Quelques-uns des avants de l'équipe néo-zélandaise sélectionnés pour la Coupe du monde au Japon avaient d'ailleurs ramené des vêtements siglés « No scrum, no win » de leur dernier match joué en France, le 11 novembre 2017 (18-38). « Le lendemain du match, un joueur néo-zélandais m'a appelé pour me demander de venir à leur hôtel avec 30 ou 40 sweat-shirts. Il en voulait une vingtaine pour les avants des Blacks et une vingtaine pour ceux des Crusaders, raconte Callanan. Toutes les équipes internationales qui jouent en France savent que l'équipe de France a traditionnellement une grosse mêlée. Du temps de Jacques Fouroux, on avait une mêlée énorme et la France a gardé cette réputation. Il m'a raconté ça et il m'a dit que quand il a vu que la marque était basée à Paris, il avait trouvé ça intéressant. La couleur, ils s'en foutaient. Ce qui les intéressait, c'est le message que « No scrum, no win » envoie aux avants, pour travailler ensemble la cohésion, le collectif. Les avants c'est presque une équipe dans une équipe. »

« C'est de Jacques Fouroux. C'était un passionné de mêlée et de jeu d'avant. Quand on faisait des préparations de match, il savait s'appuyer sur de petites images. À force, on connaissait son répertoire. « No scrum no win », on savait qu'on allait y avoir droit »

Daniel Dubroca, ancien talonneur du XV de France

 
 
 

Le mantra made in France a cependant été peu efficace pour les Néo-Zélandais, littéralement écrasés par les Anglais en demi-finales (19-7) lors du Mondial.

Quand on appelle Daniel Dubroca, pour lui demander si le fameux « No scrum, no win » ne trouverait pas finalement sa source dans l'hexagone, la réponse fuse : « C'est de Jacques Fouroux, il n'y a pas de problème. C'était un passionné de mêlée et de jeu d'avant, rappelle l'ancien talonneur des Bleus. Quand on faisait des préparations de match, il savait s'appuyer sur de petites images.

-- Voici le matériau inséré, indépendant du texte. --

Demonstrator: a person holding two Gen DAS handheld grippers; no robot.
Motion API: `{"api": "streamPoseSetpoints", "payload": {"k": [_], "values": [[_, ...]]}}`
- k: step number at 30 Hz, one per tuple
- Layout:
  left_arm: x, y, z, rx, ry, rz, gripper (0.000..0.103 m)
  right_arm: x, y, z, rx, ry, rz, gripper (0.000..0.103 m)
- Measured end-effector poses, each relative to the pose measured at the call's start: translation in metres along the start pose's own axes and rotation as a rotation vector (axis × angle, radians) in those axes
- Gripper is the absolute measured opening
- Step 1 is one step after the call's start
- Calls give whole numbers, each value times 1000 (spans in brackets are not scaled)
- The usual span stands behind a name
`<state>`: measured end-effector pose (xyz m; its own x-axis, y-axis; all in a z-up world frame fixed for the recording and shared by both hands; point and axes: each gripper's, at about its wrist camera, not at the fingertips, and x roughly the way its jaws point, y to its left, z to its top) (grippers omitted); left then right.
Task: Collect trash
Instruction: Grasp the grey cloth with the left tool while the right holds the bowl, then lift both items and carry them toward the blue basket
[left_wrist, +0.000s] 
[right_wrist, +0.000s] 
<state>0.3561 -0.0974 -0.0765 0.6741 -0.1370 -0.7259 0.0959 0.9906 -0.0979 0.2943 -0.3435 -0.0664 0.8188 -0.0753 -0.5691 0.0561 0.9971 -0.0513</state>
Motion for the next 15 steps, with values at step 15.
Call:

À force, on connaissait son répertoire. « No scrum, no win », on savait qu'on allait y avoir droit un moment donné. » Ancien partenaire de Dubroca dans le pack bleu dirigé par Fouroux (international de 1972 à 1977 et entraîneur du Quinze de France de 1981 à 1990), Laurent Rodriguez est plus dubitatif. « Je l'ai eu neuf ans comme entraîneur. C'est vrai que je l'ai souvent entendu dire ça, mais ce n'était pas vraiment un anglophone », rigole l'ex-troisième ligne.

« Quand tu dis aux Anglais « No scrum, no win », ça les fait sourire »

Pierre-Henry Broncan, recruteur pour Bath

 
 
 

Pierre-Henry Broncan, qui partage avec le petit Napoléon une même origine gersoise, « voit bien Jacques Fouroux capable d'inventer cette phrase »« Comme le rugby a été inventé en Angleterre, je l'imagine bien utiliser quelques mots en anglais pour inspirer quelque chose à ses joueurs. Je l'ai eu comme président à Auch et c'est sûr qu'il était obnubilé par ça. Ça venait d'une tournée de l'équipe de France en Argentine (en 1974) et d'après lui, les Français avaient reculé à chaque mêlée. Il avait été très marqué par ça. » Fouroux s'inspirera d'ailleurs un moment de la méthode de poussée argentine, la bajadita, en équipe de France.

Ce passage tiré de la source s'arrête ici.